Work required - Nothing before the line containing "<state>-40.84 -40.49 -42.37" belongs in the answer; quote that line and all lines after it through the end of the material, word for word.

Dataset section -
== Segment start ==
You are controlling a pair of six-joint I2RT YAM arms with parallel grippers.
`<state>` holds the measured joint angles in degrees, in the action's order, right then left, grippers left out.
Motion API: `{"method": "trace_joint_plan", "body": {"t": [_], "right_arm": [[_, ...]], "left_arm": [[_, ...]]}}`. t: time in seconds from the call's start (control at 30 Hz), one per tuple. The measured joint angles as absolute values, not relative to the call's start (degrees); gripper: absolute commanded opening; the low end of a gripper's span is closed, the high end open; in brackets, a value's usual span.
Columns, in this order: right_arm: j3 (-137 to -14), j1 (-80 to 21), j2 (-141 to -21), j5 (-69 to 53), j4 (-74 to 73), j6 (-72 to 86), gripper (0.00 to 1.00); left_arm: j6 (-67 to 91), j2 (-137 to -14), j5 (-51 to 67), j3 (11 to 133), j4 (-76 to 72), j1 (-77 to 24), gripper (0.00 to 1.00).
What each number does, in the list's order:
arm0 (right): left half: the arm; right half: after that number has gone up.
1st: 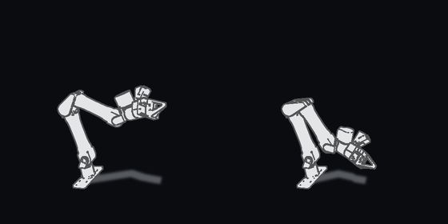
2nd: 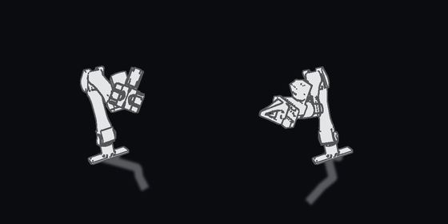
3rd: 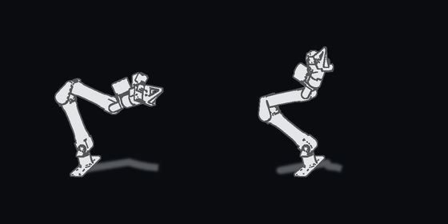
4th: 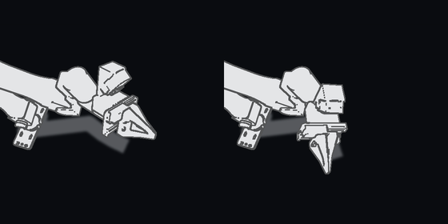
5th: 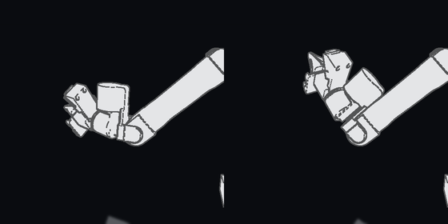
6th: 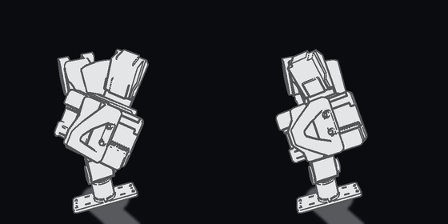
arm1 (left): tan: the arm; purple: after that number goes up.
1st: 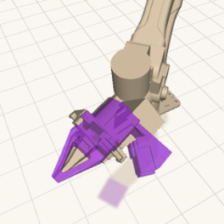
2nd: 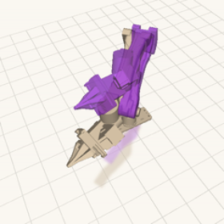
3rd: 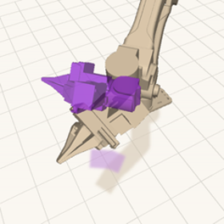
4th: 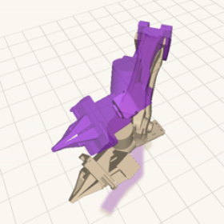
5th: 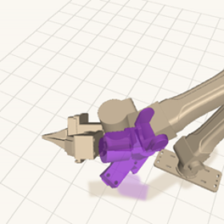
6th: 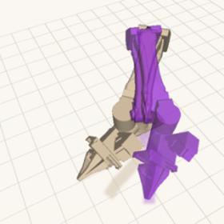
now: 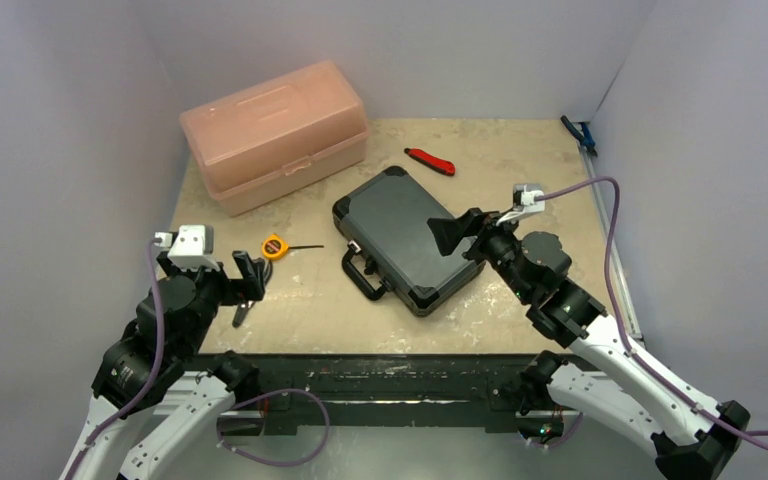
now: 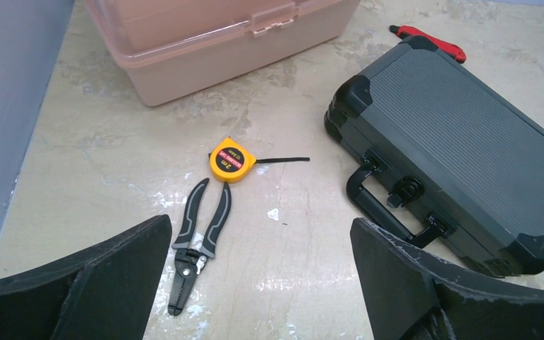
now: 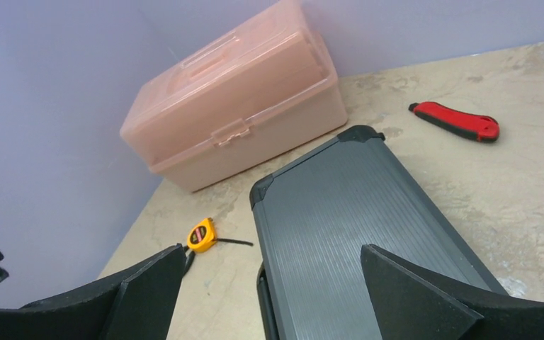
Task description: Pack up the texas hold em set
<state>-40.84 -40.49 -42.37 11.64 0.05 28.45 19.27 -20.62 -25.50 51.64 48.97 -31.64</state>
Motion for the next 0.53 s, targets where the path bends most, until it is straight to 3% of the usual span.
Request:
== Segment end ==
Output for this task -
<state>-40.84 -40.49 -42.37 11.64 0.05 28.45 19.27 -20.62 -25.50 51.64 48.97 -31.64</state>
Motion for the next 0.53 s, targets where the path bends most, until it is straight to 3% of the usual span.
Request:

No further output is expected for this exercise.